LIHUE — A proposal in the state Legislature that would give all Hawaii counties the opportunity to enact a 0.5 percent surcharge for public transportation projects on top of the 4 percent general excise tax is gaining some traction. Whether
LIHUE — A proposal in the state Legislature that would give all Hawaii counties the opportunity to enact a 0.5 percent surcharge for public transportation projects on top of the 4 percent general excise tax is gaining some traction.
Whether that traction is good or bad, however, depends on whom you ask.
Kauai County Councilwoman JoAnn Yukimura, who unsuccessfully pushed for the seven-member board’s support for the legislation several months ago, said she is now lobbying at the Legislature to garner more support for the general excise tax (GET) surcharge proposal.
“It looks like the counties — the Neighbor Island counties as well as the City and County of Honolulu — have a chance to get some monies through this excise tax surcharge, so I believe it’s a good thing, and I’ve been talking to various senators and representatives to drum up support for it,” Yukimura said.
But some state lawmakers say they are not convinced.
“We don’t want to give authority to the counties to raise GET whenever they want to — that’s our authority, and I think that’s the feeling on this side of the chamber,” said Rep.
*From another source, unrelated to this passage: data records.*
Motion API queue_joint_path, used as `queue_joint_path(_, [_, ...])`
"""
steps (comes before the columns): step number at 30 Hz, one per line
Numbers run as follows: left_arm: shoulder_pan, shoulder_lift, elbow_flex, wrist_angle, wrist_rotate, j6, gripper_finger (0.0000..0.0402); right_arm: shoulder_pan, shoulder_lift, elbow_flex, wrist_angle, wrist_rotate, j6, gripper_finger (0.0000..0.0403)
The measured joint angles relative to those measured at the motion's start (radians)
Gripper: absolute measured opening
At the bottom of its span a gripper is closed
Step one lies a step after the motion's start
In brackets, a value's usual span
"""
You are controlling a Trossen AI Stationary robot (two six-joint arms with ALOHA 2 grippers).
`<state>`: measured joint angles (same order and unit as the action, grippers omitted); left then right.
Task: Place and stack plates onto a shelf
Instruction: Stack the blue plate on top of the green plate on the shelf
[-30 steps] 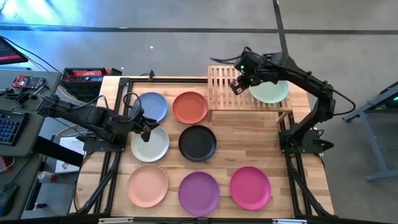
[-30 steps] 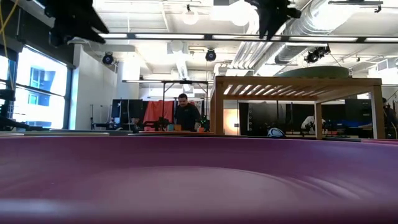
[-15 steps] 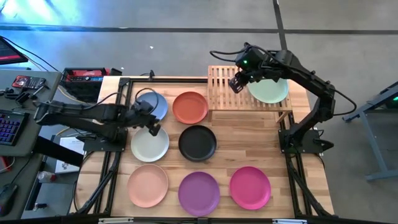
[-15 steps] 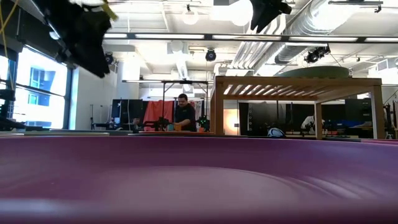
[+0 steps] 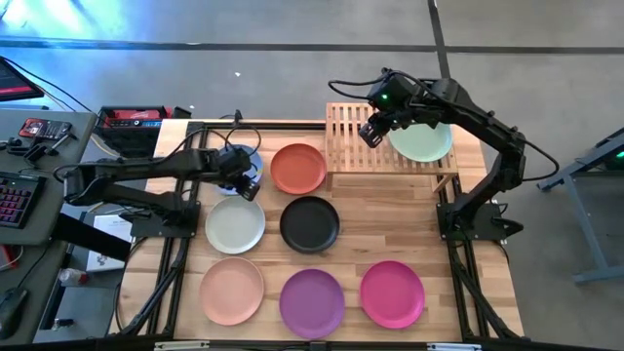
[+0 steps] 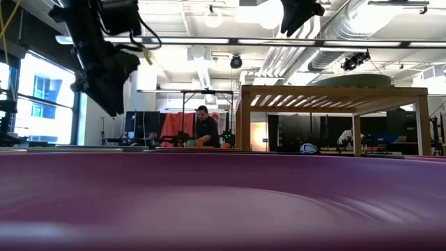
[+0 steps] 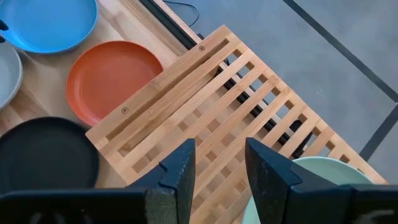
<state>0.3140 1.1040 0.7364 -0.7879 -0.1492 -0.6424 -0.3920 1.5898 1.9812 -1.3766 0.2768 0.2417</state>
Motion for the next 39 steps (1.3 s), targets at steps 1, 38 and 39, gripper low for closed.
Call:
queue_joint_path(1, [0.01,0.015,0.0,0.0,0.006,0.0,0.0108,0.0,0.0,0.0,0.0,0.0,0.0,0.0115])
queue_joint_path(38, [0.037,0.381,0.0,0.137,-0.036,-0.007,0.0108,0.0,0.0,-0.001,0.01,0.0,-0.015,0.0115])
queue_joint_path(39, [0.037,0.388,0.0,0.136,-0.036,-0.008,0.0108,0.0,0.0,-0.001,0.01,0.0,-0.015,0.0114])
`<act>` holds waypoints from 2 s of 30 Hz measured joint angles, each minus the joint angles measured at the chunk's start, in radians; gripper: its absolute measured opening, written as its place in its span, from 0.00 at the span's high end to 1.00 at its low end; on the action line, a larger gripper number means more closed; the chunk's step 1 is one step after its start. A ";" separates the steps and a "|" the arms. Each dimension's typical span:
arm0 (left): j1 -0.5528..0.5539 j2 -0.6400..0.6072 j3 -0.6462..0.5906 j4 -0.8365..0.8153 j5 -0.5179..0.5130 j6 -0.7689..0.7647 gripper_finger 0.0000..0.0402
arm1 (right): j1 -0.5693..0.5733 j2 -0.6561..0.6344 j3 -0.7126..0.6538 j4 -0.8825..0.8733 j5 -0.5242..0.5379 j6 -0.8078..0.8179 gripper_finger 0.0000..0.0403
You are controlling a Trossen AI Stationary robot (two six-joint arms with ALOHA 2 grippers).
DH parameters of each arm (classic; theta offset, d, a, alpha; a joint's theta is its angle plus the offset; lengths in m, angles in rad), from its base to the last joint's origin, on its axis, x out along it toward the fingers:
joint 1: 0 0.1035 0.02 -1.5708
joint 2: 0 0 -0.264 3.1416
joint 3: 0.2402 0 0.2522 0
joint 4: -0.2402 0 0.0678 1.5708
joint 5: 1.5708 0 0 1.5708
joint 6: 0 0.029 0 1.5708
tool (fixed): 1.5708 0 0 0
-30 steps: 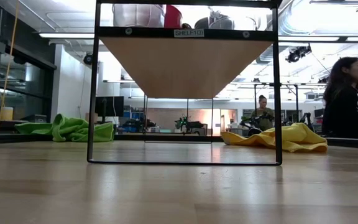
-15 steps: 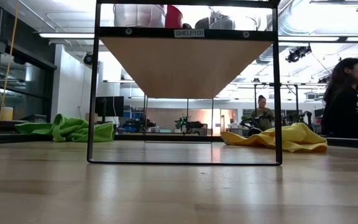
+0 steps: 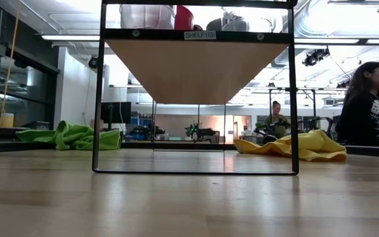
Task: Stack small to large cups/mugs on shelf
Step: Return to Home Position
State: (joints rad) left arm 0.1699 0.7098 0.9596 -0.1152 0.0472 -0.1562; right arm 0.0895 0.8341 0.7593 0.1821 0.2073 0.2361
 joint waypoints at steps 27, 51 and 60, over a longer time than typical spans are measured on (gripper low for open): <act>0.000 0.008 -0.201 0.236 -0.028 -0.081 0.67 | -0.124 -0.041 0.272 -0.552 -0.159 -0.147 1.00; 0.000 0.000 -0.200 0.168 -0.036 -0.087 0.99 | -0.124 -0.041 0.272 -0.514 -0.159 -0.121 1.00; 0.000 -0.072 -0.200 0.162 -0.036 -0.110 1.00 | -0.124 -0.041 0.272 -0.514 -0.159 -0.120 1.00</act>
State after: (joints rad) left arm 0.1699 0.6381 0.7597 0.0463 0.0109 -0.2665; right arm -0.0345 0.7929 1.0313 -0.3317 0.0486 0.1162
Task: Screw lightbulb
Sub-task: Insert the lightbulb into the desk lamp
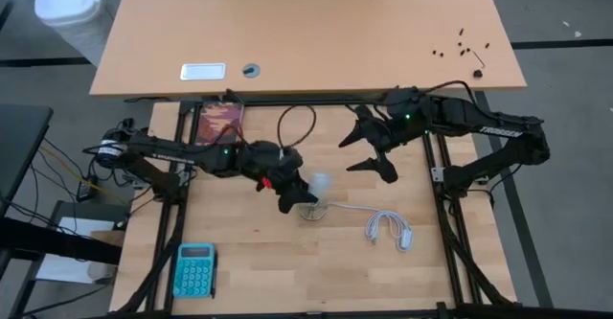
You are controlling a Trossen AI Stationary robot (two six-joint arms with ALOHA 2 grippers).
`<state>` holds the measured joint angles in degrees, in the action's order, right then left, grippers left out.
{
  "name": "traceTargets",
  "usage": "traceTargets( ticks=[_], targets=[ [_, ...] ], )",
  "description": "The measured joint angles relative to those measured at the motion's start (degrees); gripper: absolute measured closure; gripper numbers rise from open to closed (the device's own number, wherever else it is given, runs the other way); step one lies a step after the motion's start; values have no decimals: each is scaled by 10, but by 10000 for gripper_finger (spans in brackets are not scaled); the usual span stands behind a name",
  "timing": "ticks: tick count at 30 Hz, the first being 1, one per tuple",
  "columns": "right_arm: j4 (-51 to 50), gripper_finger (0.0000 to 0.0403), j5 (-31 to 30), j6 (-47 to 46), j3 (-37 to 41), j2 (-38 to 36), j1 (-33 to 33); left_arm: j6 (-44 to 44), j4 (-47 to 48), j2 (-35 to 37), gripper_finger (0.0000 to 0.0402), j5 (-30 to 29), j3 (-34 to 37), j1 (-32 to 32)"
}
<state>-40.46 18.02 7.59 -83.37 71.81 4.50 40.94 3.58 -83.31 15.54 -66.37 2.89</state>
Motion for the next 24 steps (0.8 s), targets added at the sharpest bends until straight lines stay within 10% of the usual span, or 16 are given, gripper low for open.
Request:
traceTargets(
  ticks=[11,24],
  targets=[
    [32,70,-27,41,0,24,-85,120,-88,0,239,221,-33,-63],
    [65,50,-66,35,0,31,-54,202,-172,0,239,288,-33,-85]
  ],
)
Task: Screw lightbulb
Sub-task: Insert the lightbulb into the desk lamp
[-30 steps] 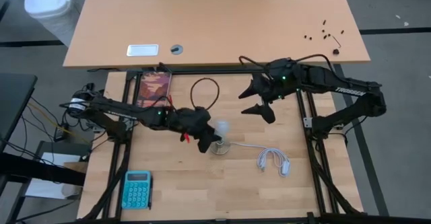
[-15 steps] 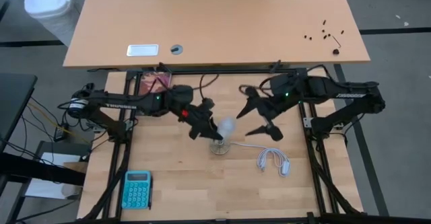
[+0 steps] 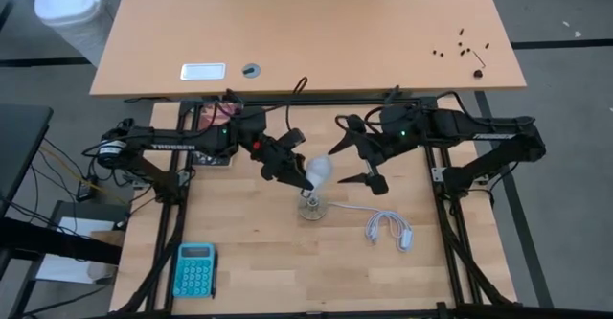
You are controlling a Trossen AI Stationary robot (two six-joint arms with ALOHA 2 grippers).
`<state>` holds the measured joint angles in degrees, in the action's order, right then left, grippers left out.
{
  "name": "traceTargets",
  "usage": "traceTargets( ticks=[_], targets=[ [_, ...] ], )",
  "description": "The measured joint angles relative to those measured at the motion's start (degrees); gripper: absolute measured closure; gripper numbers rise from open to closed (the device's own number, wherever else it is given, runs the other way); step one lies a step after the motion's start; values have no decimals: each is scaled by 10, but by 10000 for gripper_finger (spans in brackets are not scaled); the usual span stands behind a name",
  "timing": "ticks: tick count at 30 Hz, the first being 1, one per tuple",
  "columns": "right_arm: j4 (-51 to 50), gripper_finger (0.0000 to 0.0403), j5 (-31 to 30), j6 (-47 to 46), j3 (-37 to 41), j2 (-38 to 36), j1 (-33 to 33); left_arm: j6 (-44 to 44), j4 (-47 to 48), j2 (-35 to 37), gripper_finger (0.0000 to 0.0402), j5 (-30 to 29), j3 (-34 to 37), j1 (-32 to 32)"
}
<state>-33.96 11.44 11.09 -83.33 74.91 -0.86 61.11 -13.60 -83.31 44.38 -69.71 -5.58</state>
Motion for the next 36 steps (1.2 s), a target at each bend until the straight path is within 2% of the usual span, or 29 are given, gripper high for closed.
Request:
traceTargets(
  ticks=[4,16,36],
  targets=[
    [40,50,47,-8,0,3,10,7,0,0,239,4,0,0],
    [104,50,81,-9,0,48,6,4,8,0,239,9,6,0],
    [95,61,68,-34,0,18,-12,-11,10,0,239,51,6,-35]
  ],
)
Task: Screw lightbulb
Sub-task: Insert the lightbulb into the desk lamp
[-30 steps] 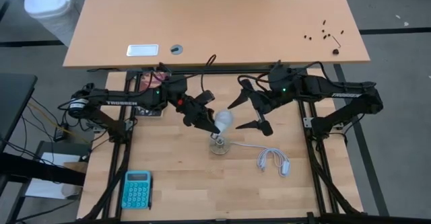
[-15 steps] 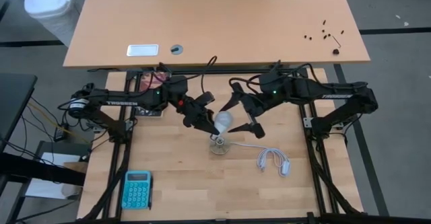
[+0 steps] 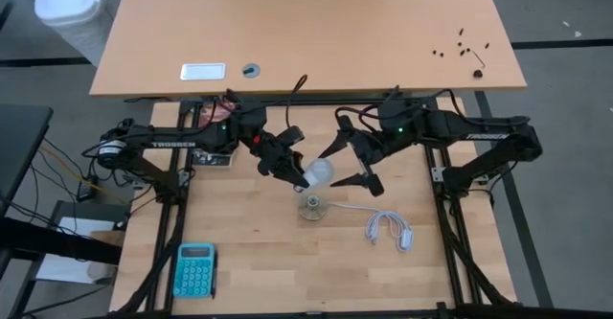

Daynette “Dee” Morikawa, D, Koloa-Niihau. “The Senate, of course, may have different feelings, but whether it can still be done, if we all decide that we want to give the counties up to a certain amount, is difficult to tell.”
If approved, the proposal, outlined in Senate Bill 19, would allow the City and County of Honolulu to enact its 0.5 percent surcharge to benefit public transportation until the end of 2047 and require that the Honolulu Authority for Rapid Transportation (HART) complete the entire 20-mile Honolulu rail transit project by that time. That surcharge is set to end in 2022.
The bill would also grant county councils statewide the authority to approve a similar general excise tax surcharge for public transportation purposes until 2047. A deadline on when counties must enact this ordinance has not been specified yet.
All county councils statewide were previously given the opportunity to approve a 0.5 percent surcharge to benefit public transportation when the Legislature authorized them to do so in 2005. Only the Honolulu City Council implemented the surcharge, beginning in 2007.
Ten percent of all surcharge revenues are now given to the state for collecting and distributing the money. New changes in the proposal, however, would require half of that amount to be set aside and dedicated to transit-oriented development projects.
“Our basic goal is to succeed in being granted this opportunity with a reasonable timeframe to implement, and with some flexibility for the types of projects that could be funded via the additional revenues,” county spokeswoman Beth Tokioka wrote in an email.
Rep. James “Jimmy” Kunane Tokioka, D, Omao-Wailua Homesteads, said his office sent out a survey asking if residents in his district would support the creation of a county-level surcharge. He is awaiting the results of the survey.
Rep. Derek Kawakami, D, Wailua Homesteads-Hanalei, said he supports the completion of the Honolulu rail transit project to alleviate traffic congestion on Oahu’s highways and under-stands the requests made by HART and City and County of Honolulu officials to extend the current GET surcharge and fund the project.
The hang-up, however, is the provision that would allow all other counties across the state, through county council-approved ordinances, to authorize the same 0.5 percent public transportation surcharge.
“That is where things become a little blurred, and the only reason why I say that is because, when the surcharge was enacted for the City and County of Honolulu, it was specifically for rail,” Kawakami said. “As far as transportation projects on Kauai, I haven’t heard anything tangible from the county as far as specific projects.”
Authorizing county officials to enact the surcharge, he said, also raises a philosophical question: “We have many needs at the county level, and as a supporter of home rule, who’s to say the surcharge shouldn’t go to police, fire or other basic fundamental services that government provides at the county level?”
A Senate Ways and Means Committee public hearing on Senate Bill 19 is scheduled to be held at 9 a.m. Wednesday in the State Capitol Conference Room 211.